16. Onder verwijzing naar artikel 30ha, tweede lid, van de Awr heeft eiser verzocht om vergoeding van belastingrente over de periode van 1 april 2018 tot en met twee weken na de uitspraakdatum van de rechtbank. De rechtbank wijst dit verzoek af. Artikel 30ha van de Awr heeft geen betrekking op de inkomstenbelasting. Daar komt bij dat de bij de aanslag in rekening gebrachte belastingrente reeds is verminderd tot nihil en op grond van artikel 30fe van de Awr geen rente wordt vergoed indien, voor zover hier van belang, een aanslag IB/PVV naar aanleiding van een gerechtelijke procedure wordt verminderd. Voor zover eiser bedoelt dat belastingrente moet worden vergoed over de door de [B.V.] afgedragen loonheffingen overweegt de rechtbank dat de onderhavige procedure uitsluitend betrekking heeft op de aan eiser opgelegde aanslag IB/PVV over het jaar 2017. Eventueel tussen partijen gemaakte afspraken over andere belastingmiddelen vallen buiten de reikwijdte van deze uitspraak.
17. Gelet op het voorgaande is de aanslag naar een te hoog belastbaar inkomen uit werk en woning vastgesteld en dient het beroep gegrond te worden verklaard. De rechtbank zal het belastbaar inkomen uit werk en woning verminderen tot € 1.431 (€ 1.009.976 -/- € 1.008.545).

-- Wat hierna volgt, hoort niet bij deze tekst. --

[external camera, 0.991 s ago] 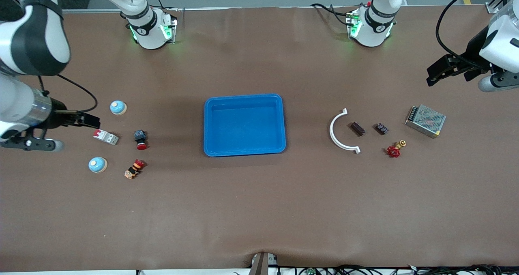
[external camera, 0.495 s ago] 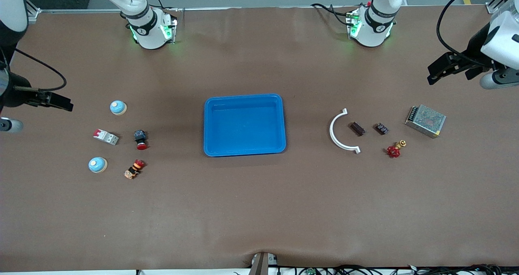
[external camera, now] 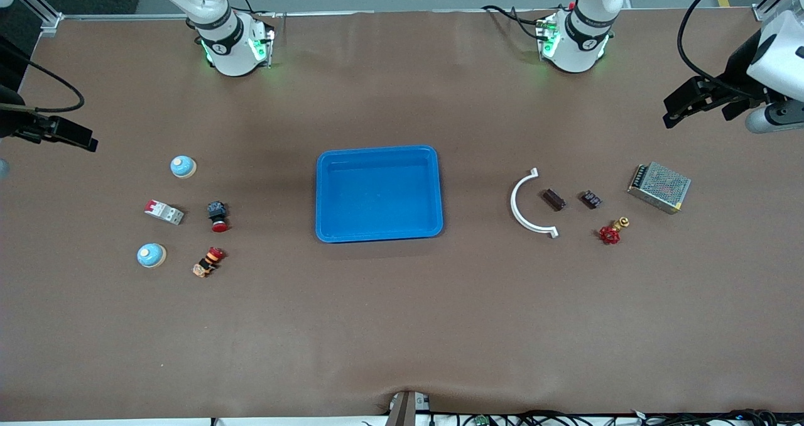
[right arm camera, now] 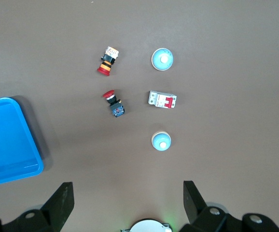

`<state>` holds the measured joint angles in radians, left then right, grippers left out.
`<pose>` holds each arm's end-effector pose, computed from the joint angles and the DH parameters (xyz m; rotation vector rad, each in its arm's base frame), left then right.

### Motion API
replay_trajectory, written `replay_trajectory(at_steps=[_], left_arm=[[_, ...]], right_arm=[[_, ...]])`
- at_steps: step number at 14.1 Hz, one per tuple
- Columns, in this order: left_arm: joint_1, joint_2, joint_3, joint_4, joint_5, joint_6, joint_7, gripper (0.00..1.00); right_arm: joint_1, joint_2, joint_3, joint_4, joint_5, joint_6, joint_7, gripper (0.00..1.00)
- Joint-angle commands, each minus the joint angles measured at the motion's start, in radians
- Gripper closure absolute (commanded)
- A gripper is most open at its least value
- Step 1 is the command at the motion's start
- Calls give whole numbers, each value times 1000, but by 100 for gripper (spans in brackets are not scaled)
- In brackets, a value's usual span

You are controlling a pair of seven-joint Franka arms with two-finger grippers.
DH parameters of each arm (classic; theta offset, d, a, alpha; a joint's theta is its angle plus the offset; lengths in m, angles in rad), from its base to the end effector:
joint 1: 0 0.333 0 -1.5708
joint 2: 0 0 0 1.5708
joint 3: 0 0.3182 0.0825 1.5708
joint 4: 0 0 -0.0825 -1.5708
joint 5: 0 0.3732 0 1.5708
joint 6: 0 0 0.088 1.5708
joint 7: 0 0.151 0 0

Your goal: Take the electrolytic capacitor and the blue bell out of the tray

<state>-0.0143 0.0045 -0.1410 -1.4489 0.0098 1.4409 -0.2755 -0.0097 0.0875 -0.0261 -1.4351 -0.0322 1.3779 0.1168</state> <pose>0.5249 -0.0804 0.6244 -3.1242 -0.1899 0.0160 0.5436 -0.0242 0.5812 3.0841 -0.2419 -0.2218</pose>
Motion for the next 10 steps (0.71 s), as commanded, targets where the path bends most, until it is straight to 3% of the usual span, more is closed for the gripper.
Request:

18. De rechtbank veroordeelt verweerder in de door eiser gemaakte proceskosten. Deze kosten stelt de rechtbank op grond van het Besluit proceskosten bestuursrecht voor de door een derde beroepsmatig verleende rechtsbijstand vast op € 1.518 (1 punt voor het indienen van het beroepschrift en 1 punt voor het verschijnen ter zitting met een waarde per punt van € 759 en een wegingsfactor 1). Het verzoek om vergoeding van de kosten van het bezwaar, wordt afgewezen nu dit verzoek niet is gedaan voordat op het bezwaar is beslist.